Last week we talked about the US Census records available for free from NARA and Family Search. While I was writing that I found some great graphics showing the Western Expansion of the US, the formation of the states, and at least one curiosity. You just never know what you're going to find by accident when you are researching your family tree!

The first US Census was conducted in 1790, as we saw last week. I was looking at images of the census maps at and noticed that there was a section of the US at the bottom between Louisiana and Florida are and saw a rectangle marked as territory "claimed by the US and Spain." I had never noticed or heard of this before, have you?

1790 Map US Census

Of course, I googled it. Led me to a couple of articles about British claims, Spanish claims, the War of 1812, and the Seven Years War. Phew! In the end, the US negotiated with Spain and came to Pinckney's Treaty, also known as the Treaty of San Lorenzo or the Treaty of Madrid which was proclaimed in 1796.

The family that I just obtained the First Families of Texas Certificate for (see Blog of Aug. 11, 2022 "Gone To Texas") includes a lot of people with the first or middle name of Pinckey, which has always seemed an odd choice, and I learned that he was a veteran of the American Revolution, a governor of South Carolina, and a VP candidate. That tree's brick wall is in SC, so now I have another trail to track to find missing ancestors! Maybe they are related to the governor!

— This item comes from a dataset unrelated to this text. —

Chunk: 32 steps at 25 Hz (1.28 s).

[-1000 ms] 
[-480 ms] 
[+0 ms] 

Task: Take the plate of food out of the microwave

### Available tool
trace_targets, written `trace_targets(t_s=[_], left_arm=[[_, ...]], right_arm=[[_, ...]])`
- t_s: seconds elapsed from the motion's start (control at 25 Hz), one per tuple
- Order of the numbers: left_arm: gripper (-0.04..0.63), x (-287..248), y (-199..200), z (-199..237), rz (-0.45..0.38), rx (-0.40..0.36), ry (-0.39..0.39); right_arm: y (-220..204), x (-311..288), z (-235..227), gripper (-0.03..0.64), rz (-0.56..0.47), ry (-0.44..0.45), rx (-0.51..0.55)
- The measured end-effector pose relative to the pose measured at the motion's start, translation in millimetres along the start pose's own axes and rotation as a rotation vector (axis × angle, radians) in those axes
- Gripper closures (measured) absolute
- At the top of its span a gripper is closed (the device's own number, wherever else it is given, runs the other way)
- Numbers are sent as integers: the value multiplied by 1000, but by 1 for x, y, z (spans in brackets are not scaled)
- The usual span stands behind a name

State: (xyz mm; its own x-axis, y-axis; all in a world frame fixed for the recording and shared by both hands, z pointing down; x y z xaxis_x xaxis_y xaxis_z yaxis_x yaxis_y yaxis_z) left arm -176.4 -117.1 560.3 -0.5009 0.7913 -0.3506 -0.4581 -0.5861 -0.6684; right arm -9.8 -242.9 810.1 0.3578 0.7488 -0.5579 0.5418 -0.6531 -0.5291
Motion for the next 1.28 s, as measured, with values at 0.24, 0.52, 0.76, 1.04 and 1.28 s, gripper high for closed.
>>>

Curiosity aroused!

Here's what that strip of land looks like in 1800, labeled as "MS territory." Click on the image and it will expand. Also note that Spain still claimed over 1/2 of the US! Spain maintained ownership of most of this land until 1800 when Napoleon desired to reclaim France's US territory.

1800 US census map no copyright infringement is intended

By 1803, Napoleon needed cash and he sold land acquired from Spain to the US for $15 million which works out to be $18 per square mile and nearly doubled the size of the US. This purchase was not uncontroversial on several levels, and if you are interested in all the different positions, you can check this Wiki entry about the deal at:

In 1845 the US entered the era of Manifest Destiny. This concept held that it was the divinely ordained right of the United States to expand its borders to the Pacific Ocean and beyond. With the Louisiana Purchase, expand we did, and there was no regard given to the indigenous people already living there.

"The Louisiana Purchase was negotiated between France and the United States, without consulting the various Indian tribes who lived on the land and who had not ceded the land to any colonial power. The four decades following the Louisiana Purchase was an era of court decisions removing many tribes from their lands east of the Mississippi for resettlement in the new territory, culminating in the Trail of Tears" (

miner from

Texas became annexed into the US in 1845, most of the rest of the West was US territory no later than 1853. Let's not forget the prime motivator for a lot of people to move from crowded cities in the eastern states was gold! Gold was discovered in California in 1849!

The Homestead Act of 1862 encouraged western migration by providing settlers with 160 acres of land in exchange for a "nominal filing fee. Among its provisions was a five-year requirement of continuous residence before receiving the title to the land and the settlers had to be, or in the process of becoming, U.S. citizens. Through 1986, when the last claim was made in Alaska, the Homestead Act distributed 270 million acres of land in the United States making it arguably one of the most far-reaching pieces of legislation in American history." That is from our friends at the National Archives and you can read the whole article here.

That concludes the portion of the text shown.